Brasile: Cina si felicita con Bolsonaro, avanti partnership

Brasile: Cina si felicita con Bolsonaro, avanti partnership

Misurate le congratulazioni del presidente della Repubblica francese, Emmanuel Macron: "La Francia e il Brasile hanno una partnership strategica attorno a valori comuni di rispetto e di promozione dei principi democratici. è nel rispetto di questi valori che la Francia auspica di proseguire la sua cooperazione con il Brasile", si legge in un comunicato dell'Eliseo. E i ricchi per privatizzare terre e servizi.

Anche in #Brasile i cittadini hanno mandato a casa la sinistra! Nei 27 anni della sua carriera parlamentare, Bolsonaro si è distinto per aver celebrato la brutale dittatura militare che ha governato il Brasile per due decenni e per aver attaccato ripetutamente le comunità nere, gay e indigene del paese.

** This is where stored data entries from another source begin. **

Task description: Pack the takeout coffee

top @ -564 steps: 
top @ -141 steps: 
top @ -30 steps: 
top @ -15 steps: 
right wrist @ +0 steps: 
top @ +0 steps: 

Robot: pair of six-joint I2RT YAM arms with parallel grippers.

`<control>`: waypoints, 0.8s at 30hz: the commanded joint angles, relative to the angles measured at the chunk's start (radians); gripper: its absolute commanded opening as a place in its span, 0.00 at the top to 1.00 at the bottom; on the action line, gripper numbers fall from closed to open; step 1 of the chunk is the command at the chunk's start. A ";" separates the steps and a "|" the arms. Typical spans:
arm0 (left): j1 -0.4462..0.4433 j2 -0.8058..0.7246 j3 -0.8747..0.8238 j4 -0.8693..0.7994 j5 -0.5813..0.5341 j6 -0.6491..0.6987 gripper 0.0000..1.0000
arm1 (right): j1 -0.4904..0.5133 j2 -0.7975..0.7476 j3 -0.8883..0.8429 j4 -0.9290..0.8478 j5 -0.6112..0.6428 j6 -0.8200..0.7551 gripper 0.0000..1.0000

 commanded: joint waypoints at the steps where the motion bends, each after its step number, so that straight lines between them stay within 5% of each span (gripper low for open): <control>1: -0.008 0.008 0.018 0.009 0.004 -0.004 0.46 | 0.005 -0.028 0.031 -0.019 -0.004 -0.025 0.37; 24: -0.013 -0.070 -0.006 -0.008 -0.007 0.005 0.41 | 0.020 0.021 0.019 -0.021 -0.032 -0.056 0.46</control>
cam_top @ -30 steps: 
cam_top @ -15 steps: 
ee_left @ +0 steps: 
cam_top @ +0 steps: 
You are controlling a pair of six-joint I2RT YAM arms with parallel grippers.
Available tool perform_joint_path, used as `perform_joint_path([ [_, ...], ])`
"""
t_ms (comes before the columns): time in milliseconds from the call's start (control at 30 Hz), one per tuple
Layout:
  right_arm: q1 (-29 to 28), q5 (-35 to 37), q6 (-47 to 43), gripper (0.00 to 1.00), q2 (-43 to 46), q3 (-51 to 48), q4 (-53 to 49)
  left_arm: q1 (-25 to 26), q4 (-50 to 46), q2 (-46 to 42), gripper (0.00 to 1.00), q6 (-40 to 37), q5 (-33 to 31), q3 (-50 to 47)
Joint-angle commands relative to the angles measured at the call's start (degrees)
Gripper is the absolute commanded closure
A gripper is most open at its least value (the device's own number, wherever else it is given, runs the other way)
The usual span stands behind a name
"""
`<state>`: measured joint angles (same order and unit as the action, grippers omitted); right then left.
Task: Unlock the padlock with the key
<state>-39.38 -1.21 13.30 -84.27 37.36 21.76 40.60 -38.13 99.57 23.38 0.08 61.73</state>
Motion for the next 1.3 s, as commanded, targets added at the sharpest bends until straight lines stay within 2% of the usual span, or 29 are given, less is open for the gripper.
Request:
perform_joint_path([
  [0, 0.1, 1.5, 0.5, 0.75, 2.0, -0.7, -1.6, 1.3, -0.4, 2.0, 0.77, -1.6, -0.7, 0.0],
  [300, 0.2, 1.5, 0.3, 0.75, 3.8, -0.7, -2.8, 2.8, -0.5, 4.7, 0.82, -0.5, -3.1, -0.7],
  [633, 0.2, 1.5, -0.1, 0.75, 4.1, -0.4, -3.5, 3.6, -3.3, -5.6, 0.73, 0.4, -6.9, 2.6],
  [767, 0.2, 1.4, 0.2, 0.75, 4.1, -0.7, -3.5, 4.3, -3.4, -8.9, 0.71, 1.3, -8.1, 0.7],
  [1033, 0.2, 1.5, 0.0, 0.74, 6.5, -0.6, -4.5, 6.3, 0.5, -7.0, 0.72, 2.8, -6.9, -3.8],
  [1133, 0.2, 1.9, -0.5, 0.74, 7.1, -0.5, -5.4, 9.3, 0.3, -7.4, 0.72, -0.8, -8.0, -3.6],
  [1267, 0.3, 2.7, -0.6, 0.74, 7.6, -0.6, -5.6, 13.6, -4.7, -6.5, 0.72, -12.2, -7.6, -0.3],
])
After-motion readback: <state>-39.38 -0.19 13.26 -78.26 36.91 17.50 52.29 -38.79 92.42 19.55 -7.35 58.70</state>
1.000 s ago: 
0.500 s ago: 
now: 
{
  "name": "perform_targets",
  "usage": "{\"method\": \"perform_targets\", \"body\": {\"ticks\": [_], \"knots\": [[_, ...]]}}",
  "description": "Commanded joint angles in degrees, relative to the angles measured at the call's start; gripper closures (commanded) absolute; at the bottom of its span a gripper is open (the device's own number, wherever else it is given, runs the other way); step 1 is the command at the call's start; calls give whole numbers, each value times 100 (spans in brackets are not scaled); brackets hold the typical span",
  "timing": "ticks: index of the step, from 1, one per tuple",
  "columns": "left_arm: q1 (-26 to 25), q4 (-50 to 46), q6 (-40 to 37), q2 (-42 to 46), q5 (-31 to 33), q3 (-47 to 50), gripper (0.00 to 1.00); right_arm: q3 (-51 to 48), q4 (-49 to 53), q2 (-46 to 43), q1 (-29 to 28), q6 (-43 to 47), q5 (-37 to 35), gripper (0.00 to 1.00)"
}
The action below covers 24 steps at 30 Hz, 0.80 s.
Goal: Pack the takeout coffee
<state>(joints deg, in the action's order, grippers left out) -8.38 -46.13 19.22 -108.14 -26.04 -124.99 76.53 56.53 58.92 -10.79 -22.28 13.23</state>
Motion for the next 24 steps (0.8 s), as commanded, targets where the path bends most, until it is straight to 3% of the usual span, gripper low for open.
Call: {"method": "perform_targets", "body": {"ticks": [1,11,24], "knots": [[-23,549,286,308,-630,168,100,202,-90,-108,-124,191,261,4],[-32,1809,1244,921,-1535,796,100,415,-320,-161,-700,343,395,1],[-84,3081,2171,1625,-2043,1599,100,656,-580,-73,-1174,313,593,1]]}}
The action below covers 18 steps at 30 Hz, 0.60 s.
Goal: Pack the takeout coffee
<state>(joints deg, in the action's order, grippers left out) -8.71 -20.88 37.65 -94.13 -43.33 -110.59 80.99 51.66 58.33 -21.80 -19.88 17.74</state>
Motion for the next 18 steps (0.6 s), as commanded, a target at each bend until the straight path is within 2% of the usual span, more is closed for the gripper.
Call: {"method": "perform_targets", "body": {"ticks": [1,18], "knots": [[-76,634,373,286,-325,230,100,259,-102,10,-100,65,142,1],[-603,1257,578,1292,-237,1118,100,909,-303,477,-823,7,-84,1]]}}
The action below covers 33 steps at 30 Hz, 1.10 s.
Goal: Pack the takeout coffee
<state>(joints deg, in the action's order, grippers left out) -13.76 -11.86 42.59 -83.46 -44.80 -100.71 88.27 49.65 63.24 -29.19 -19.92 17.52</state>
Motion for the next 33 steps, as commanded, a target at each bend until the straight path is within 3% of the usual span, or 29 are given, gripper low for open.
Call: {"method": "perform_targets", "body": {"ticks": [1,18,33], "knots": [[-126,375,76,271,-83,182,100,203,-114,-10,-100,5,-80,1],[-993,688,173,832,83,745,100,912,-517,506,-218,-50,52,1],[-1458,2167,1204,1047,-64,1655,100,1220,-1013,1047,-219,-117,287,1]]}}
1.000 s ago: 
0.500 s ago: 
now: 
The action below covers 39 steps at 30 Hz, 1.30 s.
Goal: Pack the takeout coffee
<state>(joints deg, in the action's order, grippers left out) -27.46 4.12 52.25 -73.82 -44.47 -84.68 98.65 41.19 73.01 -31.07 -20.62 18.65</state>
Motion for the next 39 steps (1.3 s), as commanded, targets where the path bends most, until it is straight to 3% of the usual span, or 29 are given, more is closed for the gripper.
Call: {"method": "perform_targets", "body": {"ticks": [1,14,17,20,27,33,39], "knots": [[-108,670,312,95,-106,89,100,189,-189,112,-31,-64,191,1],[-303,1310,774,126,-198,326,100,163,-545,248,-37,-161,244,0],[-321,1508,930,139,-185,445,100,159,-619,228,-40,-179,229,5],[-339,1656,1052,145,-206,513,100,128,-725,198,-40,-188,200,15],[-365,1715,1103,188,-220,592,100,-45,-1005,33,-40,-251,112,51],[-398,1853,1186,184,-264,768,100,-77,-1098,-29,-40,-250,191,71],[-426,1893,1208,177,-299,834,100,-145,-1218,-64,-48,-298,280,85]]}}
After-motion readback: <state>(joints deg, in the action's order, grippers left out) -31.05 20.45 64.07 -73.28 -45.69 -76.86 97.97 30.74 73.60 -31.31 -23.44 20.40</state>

Il candidato di estrema destra Jair Bolsonaro ha vinto il secondo turno delle elezioni presidenziali brasiliane in base ai risultati parziali del conteggio dei voti. Il Pt riesce a conquistare solo quattro governatorati concentrati nel Nord-est del Paese, una zona più povera e tradizionale roccaforte di Pt. Il presidente degli Stati Uniti, Donald Trump, ha chiamato domenica sera Bolsonaro per felicitarsi con lui. Ma alla sua candidatura si è opposta una grande fetta del Sud America che è scesa in strada i giorni scorsi con striscioni e cartelloni gridando il famoso slogan "Ele não", (Lui no, ndr) ripreso anche da artisti dal calibro internazionale preoccupati da una probabile "minaccia fascista" come il frontman dei Pink Floyd Roger Waters. "Grazie per il supporto, la destra diventa più forte", aggiungendo le emoticon con le bandiere dell'Italia e del Brasile, insieme a quelle delle mani in segno di ringraziamento. Bolsonaro è atteso domani a Brasilia per avviare il processo del passaggio di consegne, che culminerà con la cerimonia d'insediamento il primo gennaio. A dirlo è l'analisi del centro internazionale di studi sulle diseguaglianze, il World Inequality Database. Il Brasile, gigante continentale, è infatti ormai tra i primi dodici o tredici paesi del mondo e la sua influenza politica ed economica si estende ben al di là delle sue frontiere. Ex capitano dell'esercito, è in Parlamento dal 1991, dove ha cambiato nove partiti.

Così si è espresso il direttore di Greenpeace Brasile Asensio Rodriguez: "Il Brasile ha le potenzialità per diventare leader nella lotta al cambiamento climatico, ma Jair Bolsonaro deve attuare una politica di "deforestazione zero" invece di indebolire la ptoezione ambientale per lasciare spazio ad allevamenti e agricoltura". Nel festeggiare il trionfo elettorale, ha pregato in diretta nazionale, ringraziando Dio. "Il Brasile ha tutto quello che serve per essere una grande nazione".

In ogni caso Haddad ha avuto troppo poco tempo dopo l'esclusione definitiva della candidatura di Lula, ancora in carcere, e troppo poco carisma per mobilitare gli elettori rimasti disorientati e incerti, molti delusi dalle corruttele scoperte nell'apparato del Pt dall'inchiesta Lava Jato. "Vi offriremo un governo degno che lavorerà per tutti i brasiliani".